Или Федор. Мама сама пересказывала мне наизусть все мои легенды. Надежный, основательный, мудрый, неумный, но мудрый.
– Так было, ребенок?
– Так.
– А потом что? Показался скучным и ненужным, когда не стало Сашки.
– А потом Борис, талантливый, неповторимый и сияющий, легкий и остроумный, феерический кудесник и фокусник.

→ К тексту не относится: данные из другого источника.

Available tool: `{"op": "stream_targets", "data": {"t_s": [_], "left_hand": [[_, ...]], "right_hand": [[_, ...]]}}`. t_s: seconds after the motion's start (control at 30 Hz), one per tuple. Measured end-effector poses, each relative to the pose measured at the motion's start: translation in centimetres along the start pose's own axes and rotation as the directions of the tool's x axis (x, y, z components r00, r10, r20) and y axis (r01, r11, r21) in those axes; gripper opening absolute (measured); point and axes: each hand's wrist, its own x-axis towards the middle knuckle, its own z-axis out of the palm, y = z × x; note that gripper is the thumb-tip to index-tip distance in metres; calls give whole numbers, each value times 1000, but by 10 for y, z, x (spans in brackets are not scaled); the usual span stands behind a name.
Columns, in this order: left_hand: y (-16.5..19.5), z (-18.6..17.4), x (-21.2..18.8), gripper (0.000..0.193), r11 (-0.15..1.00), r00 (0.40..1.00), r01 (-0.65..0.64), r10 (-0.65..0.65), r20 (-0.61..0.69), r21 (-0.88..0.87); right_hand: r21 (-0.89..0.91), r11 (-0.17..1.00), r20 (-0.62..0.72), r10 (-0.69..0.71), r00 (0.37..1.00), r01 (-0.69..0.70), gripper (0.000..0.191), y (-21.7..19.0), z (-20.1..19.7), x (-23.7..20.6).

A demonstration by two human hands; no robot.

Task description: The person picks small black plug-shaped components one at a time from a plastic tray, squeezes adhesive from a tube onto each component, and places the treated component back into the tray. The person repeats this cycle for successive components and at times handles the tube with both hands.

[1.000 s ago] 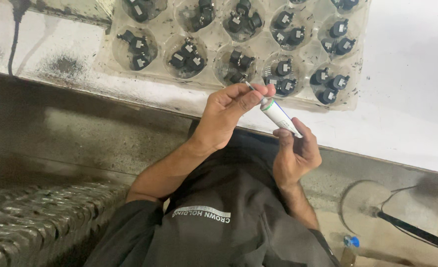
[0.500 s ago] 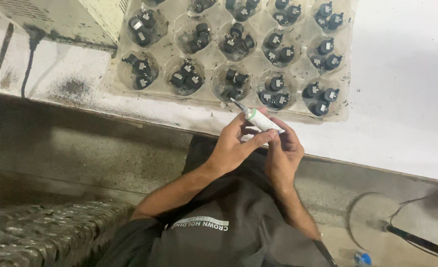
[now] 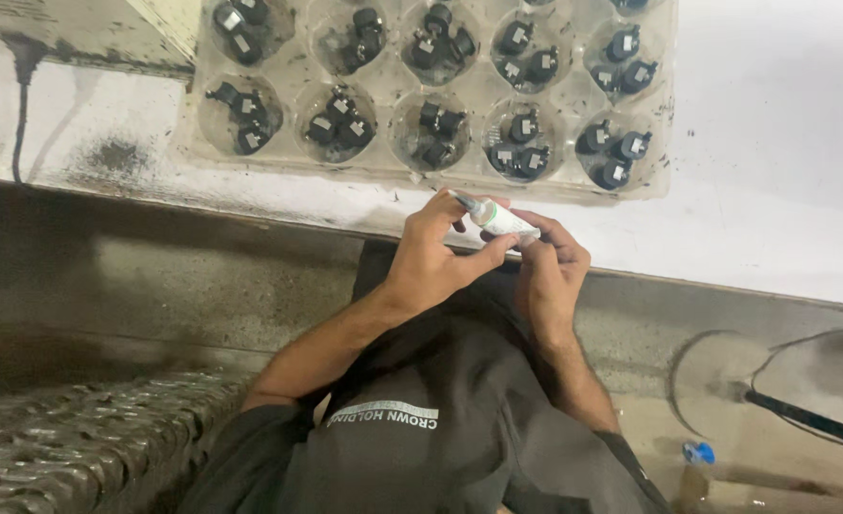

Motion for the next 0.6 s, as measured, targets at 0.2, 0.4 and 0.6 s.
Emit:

Тоже легенда, оказавшаяся на деле чем? Банальной историей на два месяца и последствий на полгода. Разбил чужую машину, ты еще потом расхлебывала, выплачивала что-то.
– А папа?
– А папа – это не легенда, а, если хочешь, история моего поколения. Мы, молодые, приехали из разных уголков страны и хотели вместе завоевать этот город, со сверкающими театрами, красивыми витринами и нарядными смеющимися людьми. Мы любили друг друга и завоевывали новый мир. Строили свою легенду. Снимали комнатушку в Жуковском, когда родилась ты, и жили по фильмам, которые смотрели – физики и лирики, предчувствие великих открытий, полет Гагарина… Мы тогда жили на пороге чуда, говоря о любви так же страстно, как и о холодном термояде.
Мама в последние годы жизни считала, что любовь – это совершенно не то же самое, что истерика. Это было главным открытием ее последних лет. "Все, что мы принимаем за любовь, на самом деле – что-то совсем другое, болезнь какая-то. А на самом деле, любовь – это когда ты хорошо спишь, это когда ты находишься в настоящем покое, которого и быть не может без настоящей любви".